During extensive travels in Europe, America, and Asia Minor, Kellner claimed to have come into contact with three adepts (a Sufi, Soliman ben Aifa, and two Hindu Tantrics, Bhima Sena Pratapa of Lahore and Sri Mahatma Agamya Paramahamsa), and an organization called the Hermetic Brotherhood of Light. These adepts are attributed with having initiated Kellner into the use of sexual magick (sometimes referred to as 'the sexual current' by ritual magicians). Kellner was also influenced by French followers of the American occultist Paschal Beverly Randolph.

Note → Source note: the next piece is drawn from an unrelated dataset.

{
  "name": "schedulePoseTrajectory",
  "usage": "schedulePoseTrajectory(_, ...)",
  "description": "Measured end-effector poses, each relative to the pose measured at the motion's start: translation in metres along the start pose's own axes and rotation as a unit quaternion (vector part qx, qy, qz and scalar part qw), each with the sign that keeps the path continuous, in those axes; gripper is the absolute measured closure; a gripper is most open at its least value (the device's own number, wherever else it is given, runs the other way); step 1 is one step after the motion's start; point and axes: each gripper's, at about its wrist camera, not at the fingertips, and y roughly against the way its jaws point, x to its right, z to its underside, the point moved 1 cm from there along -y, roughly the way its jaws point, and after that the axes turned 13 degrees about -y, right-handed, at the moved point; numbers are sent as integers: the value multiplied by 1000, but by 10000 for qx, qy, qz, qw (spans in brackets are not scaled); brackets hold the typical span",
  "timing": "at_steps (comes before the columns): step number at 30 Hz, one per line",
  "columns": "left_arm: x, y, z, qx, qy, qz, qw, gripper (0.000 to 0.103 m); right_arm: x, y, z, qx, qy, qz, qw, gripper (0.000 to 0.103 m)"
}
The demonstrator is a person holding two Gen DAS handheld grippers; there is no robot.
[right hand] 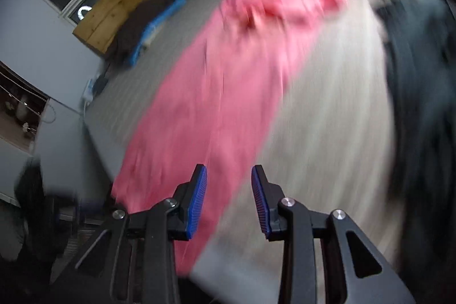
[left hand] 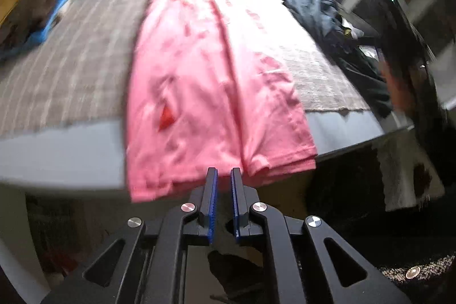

During the course of his esoteric studies, Kellner believed that he had discovered a "key" which offered a clear explanation of all the complex symbolism of Freemasonry, and, Kellner believed, opened the mysteries of nature. Kellner developed a desire to form an Academia Masonica which would enable Freemasons to become familiar with all existing Masonic degrees and systems.

==Ordo Templi Orientis==
In 1895, Kellner began to discuss his idea for founding this Academia Masonica with his associate Theodor Reuss (aka Frater Merlin or Peregrinus). During these discussions, Kellner decided that the Academia Masonica should be called Ordo Templi Orientis (Oriental Templar Order). The occult inner circle of this order (O.T.O. proper) would be organized parallel to the highest degrees of the Rite of Memphis-Misraim and would teach the esoteric Rosicrucian doctrines of the Hermetic Brotherhood of Light, and Kellner's "key" to Masonic symbolism. Both men and women would be admitted at all levels to this order, but possession of the various degrees of Craft and high-grade Freemasonry would be a prerequisite for admission to the inner circle of O.T.O.

Due to the regulations of the established grand lodges which governed Regular Masonry, women could not be made Masons and would therefore be excluded by default from membership in Ordo Templi Orientis. Reforming the Masonic system to allow the admission of women may have been one of the reasons that Kellner and his associates resolved to obtain control over one of the many rites of Masonry; possibly because of wishing to incorporate the practice of sex magic. They may have believed that sex magic was "...the key to all the secrets of the universe and to all the symbolism ever used by secret societies and religions."

The discussions between Reuss and Kellner did not lead to any positive results at the time, because Reuss was very busy with a revival of the Order of Illuminati along with his associate Leopold Engel of Dresden. Kellner did not approve of the revived Illuminati Order or of Engel. According to Reuss, upon his final separation with Engel in June 1902, Kellner contacted him and the two agreed to proceed with the establishment of Ordo Templi Orientis by seeking authorizations to work the various rites of high-grade Masonry. Reuss and Kellner together prepared a brief manifesto for their order in 1903, which was published the next year in The Oriflamme. However whether Kellner ever lived to see O.T.O. becoming more than just these early plans is debatable, since he died in 1905, not long after the first announcements were made.

==Illness and death==
In 1903 Kellner mysteriously took ill and, after a long hospital stay, went to Cairo's dry climate to recuperate during the winter of 1904–05. He returned to Vienna and work in seemingly good health, but on June 7, 1905, he suffered a fatal heart attack. The coroner cited "chronic poisoning, due to infection of the blood" as the case of death. He left his widow, Maria, and four children, Elga, Nora, Edi and Widi.